Opponents contend that they have a "direct interest" in the Commissioner's decision to allow consolidation, making them a "party" to the proceeding below, yet they have sought to directly appeal to this court an "adjudication", and, even if so, that it is not yet valid as to them and unappealable before us. Consequently, we will transfer this case back to the Department to consider whether Opponents' interests are sufficiently direct so as to be a "party" and, if so, conduct sufficient hearings to resolve any factual disputes. Because in the absence of a hearing before the Department, no "final order" of the Department is before us, Opponents' judicial review is premature and we will transfer the case to the Department for such a hearing. See Norwood A. McDaniel Agency v. Foster, 117 Pa. Commw. 227, 543 A.2d 155 (Pa. Commw. 1988).

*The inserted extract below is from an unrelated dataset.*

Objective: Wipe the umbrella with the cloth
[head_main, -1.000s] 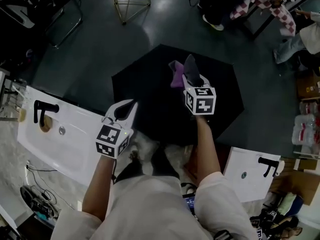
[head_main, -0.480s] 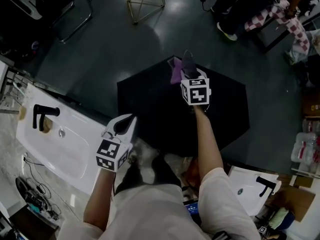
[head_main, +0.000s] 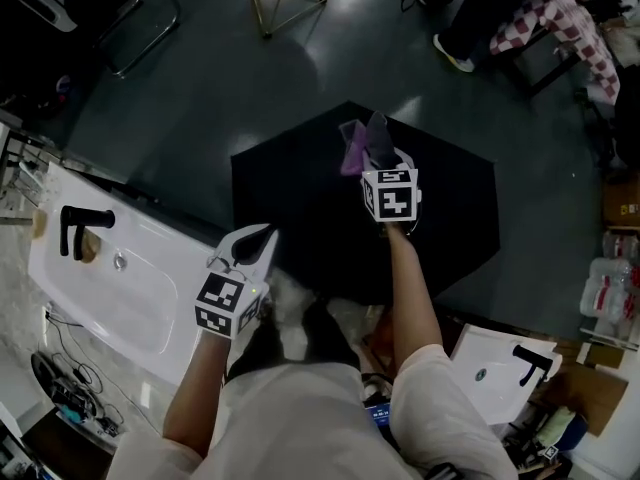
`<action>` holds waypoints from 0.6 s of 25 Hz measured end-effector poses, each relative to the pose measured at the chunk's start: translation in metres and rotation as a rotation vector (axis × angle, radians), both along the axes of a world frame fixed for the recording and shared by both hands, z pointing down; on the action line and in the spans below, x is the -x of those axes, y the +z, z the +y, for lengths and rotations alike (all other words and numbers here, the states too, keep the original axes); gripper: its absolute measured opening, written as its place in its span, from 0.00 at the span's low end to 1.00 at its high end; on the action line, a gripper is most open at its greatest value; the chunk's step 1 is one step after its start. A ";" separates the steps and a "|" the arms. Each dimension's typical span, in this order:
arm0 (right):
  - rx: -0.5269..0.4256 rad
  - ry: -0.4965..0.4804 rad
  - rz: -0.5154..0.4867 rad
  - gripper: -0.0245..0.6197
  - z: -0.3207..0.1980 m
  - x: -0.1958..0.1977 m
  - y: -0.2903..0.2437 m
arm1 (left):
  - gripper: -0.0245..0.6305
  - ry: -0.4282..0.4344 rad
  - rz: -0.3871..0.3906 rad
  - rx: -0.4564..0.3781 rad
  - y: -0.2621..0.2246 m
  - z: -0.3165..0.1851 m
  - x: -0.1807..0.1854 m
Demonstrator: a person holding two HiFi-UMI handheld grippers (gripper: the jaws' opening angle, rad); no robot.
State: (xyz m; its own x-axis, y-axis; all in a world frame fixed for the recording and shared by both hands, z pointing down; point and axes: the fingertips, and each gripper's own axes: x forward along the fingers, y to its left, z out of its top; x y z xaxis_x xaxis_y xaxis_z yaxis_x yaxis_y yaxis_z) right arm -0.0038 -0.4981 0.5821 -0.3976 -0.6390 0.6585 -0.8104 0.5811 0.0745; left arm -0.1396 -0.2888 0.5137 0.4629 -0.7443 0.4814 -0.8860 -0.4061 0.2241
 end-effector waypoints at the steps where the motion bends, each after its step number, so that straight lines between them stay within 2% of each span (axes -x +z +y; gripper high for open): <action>1: 0.003 0.004 0.001 0.23 0.006 -0.001 0.002 | 0.04 0.008 0.002 0.000 0.000 0.001 -0.001; 15: 0.052 0.081 -0.028 0.23 0.087 -0.019 0.030 | 0.04 0.096 0.006 0.007 0.015 0.044 -0.007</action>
State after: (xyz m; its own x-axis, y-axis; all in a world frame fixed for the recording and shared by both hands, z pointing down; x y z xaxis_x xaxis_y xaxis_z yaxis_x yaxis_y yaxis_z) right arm 0.0152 -0.4108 0.6118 -0.3647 -0.6348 0.6812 -0.8564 0.5159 0.0223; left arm -0.1327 -0.2452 0.5284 0.5346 -0.6929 0.4838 -0.8418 -0.4875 0.2320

Accordingly, Opponents' appeal is transferred to the Department for a hearing pursuant to Section 504 of the Administrative Agency Law, 2 Pa. C.S. § 504.

DAN PELLEGRINI, JUDGE

Judge Leadbetter did not participate in the decision of this case.

ORDER

AND NOW, this 12th day of August, 1997, the appeal of Opponents is transferred to the Insurance Department for a hearing pursuant to Section 504 of the Administrative Agency Law, 2 Pa. C.S. § 504. Jurisdiction relinquished.